In 1909 Oberholtzer first explored the border lakes in the Rainy Lake watershed area in northern Minnesota and southern Canada. By agreement the Canadian Northern Railroad bought Oberholtzer's notes and pictures documenting canoe routes in the area.
Oberholtzer worked for a short time as a newspaper editor and in 1910 went again to Europe, this time with a friend, Harry French. Oberholtzer briefly served as vice consul in Hanover, Germany, before returning to northern Minnesota in 1912.
In 1912 Oberholtzer traveled to Hudson's Bay with an Indian companion, Billy Magee. The same year Oberholtzer moved to Rainy Lake, spending summers on an island, "The Mallard," and winters on a houseboat at Ranier. He often traveled the area with Indian companions, particularly Billy Magee of Mine Centre, Ontario, and was a friend of the Indians as well as a teller of their stories and legends.
Oberholtzer is best known throughout the United States and Canada for his ceaseless role in preserving the Quetico-Superior wilderness. He was instrumental in the founding of the Wilderness Society. Oberholtzer worked for the establishment of the Boundary Waters Canoe Area and Voyageur National Park and received many honors for his part in conservation work.
OH81.1 Reel 1 1963.1 reel, length 2 hours, 40 minutes at 1 7/8 inches per second, dubbed onto 3 90-minute user cassettes; submaster copy on 2 90-minute cassettes. Interviewers Lucile Kane, Russell Fridley, and Pete Heffelfinger. Transcript: 65-page draft.
Oberholtzer's Hudson Bay trip into the barren lands in 1912; Pat Cyr, brother-in-law of Louis Riel, and the Rainy Lake district; Billy Magee, an Ojibwe Indian and Oberholtzer's companion on many expeditions; exploration around the Quetico-Superior Forest in Ontario and Superior National Forest in Minnesota in 1910, which prepared Oberholtzer for the Hudson Bay trip as well as readings in the British Museum in London; trip to Europe with Harry French, a Harvard friend; Oberholtzer's stay in London and his service as vice consul in Hanover, Germany, and return to the United States in 1912; Canadian Northern Railroad sponsorship of Oberholtzer's Hudson Bay trip in return for his notes and pictures of canoe routes; Billy Magee's black sturgeon story; Atikokan area and the iron mines; Steep Rock Lake in Quetico-Superior and the highway issue.
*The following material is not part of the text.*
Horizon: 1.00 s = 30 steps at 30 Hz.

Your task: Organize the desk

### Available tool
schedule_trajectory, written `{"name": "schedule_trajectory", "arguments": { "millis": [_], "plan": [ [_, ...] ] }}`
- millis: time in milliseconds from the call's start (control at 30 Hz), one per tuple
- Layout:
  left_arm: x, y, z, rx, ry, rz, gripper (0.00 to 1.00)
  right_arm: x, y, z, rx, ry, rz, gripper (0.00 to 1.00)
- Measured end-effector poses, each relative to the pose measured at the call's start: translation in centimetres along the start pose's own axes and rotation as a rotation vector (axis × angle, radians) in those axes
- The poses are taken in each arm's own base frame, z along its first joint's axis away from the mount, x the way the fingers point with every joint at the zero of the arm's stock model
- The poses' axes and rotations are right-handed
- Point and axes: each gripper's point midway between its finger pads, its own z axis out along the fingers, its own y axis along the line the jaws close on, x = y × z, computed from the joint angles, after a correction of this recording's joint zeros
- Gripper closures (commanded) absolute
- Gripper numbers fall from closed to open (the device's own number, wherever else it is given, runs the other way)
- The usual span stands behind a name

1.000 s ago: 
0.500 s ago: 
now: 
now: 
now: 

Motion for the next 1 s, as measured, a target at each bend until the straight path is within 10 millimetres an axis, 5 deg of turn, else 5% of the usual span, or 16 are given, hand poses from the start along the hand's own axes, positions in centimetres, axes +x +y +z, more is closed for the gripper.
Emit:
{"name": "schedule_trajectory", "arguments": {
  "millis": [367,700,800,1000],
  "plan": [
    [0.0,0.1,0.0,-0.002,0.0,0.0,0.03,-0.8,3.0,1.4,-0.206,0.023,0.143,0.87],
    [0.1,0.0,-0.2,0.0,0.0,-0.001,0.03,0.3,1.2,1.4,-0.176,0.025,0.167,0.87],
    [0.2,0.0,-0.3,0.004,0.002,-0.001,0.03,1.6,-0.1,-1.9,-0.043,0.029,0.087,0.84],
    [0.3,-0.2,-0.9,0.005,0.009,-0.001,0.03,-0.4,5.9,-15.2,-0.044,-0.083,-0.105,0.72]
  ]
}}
OH81.2 Reel 2, circa 1963.1 reel, length 45 minutes at 1 7/8 inches per second, dubbed onto 1 90-minute user cassette; submaster copy on 1 90-minute cassette. Transcript: 19 p., draft.
Oberholtzer's narration to accompany lantern slides he took on his 1912 trip to Hudson Bay. (The slides remain part of the unsettled Oberholtzer estate as of July, 1980.) The trip covered 3,000 miles through western Ontario, Manitoba, and the Northwest Territories of Canada up to Nueltin Lake and Hudson Bay and took six months.
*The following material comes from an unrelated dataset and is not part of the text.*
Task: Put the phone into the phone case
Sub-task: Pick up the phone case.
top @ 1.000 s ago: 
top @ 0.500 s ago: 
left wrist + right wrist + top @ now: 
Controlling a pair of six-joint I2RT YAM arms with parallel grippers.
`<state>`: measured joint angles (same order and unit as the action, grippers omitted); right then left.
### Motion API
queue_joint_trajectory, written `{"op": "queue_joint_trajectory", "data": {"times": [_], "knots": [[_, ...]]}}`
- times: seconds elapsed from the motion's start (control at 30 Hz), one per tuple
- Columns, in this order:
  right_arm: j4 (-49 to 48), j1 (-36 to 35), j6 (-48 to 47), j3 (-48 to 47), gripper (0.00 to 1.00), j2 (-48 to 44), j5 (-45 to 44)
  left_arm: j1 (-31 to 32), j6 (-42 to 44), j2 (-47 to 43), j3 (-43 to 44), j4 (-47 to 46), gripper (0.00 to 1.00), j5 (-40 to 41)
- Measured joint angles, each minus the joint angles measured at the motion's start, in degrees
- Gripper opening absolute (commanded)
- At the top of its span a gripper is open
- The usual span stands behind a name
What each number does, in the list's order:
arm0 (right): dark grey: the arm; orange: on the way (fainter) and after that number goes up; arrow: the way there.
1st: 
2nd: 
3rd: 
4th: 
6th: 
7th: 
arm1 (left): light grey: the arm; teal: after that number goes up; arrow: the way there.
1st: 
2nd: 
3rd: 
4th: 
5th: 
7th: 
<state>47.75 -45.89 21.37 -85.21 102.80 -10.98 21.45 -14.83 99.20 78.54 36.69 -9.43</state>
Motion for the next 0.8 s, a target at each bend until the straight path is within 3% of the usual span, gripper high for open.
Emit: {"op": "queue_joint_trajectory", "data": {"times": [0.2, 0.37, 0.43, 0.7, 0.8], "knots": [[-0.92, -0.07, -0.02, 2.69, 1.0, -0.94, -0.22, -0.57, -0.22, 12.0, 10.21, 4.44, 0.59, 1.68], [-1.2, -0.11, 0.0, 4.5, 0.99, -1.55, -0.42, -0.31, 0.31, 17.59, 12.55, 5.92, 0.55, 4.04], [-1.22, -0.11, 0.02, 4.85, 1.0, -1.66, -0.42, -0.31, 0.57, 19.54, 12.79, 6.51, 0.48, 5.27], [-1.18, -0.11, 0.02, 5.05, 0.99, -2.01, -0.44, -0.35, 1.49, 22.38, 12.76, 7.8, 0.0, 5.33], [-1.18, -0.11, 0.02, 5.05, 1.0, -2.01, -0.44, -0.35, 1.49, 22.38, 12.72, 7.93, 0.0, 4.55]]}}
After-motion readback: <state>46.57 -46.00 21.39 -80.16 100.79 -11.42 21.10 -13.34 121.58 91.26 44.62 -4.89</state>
OH81.3 Reel 3, October 21, 1963.1 reel, length 3 hours at 1 7/8 inches per second, dubbed onto 2 90-minute user cassettes; submaster copy on 2 120-minute cassettes. Interviewers Lucile Kane and Russell Fridley. Transcript: 57-page draft.
Beginnings of efforts to establish Quetico-Superior National Forest ca. 1925; major opposition to the national forest was E. W. Backus, a timber industrialist and owner of the Backus Wholesale Lumber Company of International Falls, who had planned use of the timber and water resources of the Rainy Lake watershed, including building dams, flooding, and re-routing rivers; organization of support for Quetico-Superior Council and preservation of the wilderness--important organizers were lawyers Sewell Tyng and Fred Winston; the Shipstead-Newton-Nolan Bill passed by the US Congress in 1930 which provided for (1) withdrawal from use of public lands in the Superior National Forest and Rainy Lake country, (2) restriction of logging of shorelines of federal lands, and (3) no further settlement of the area.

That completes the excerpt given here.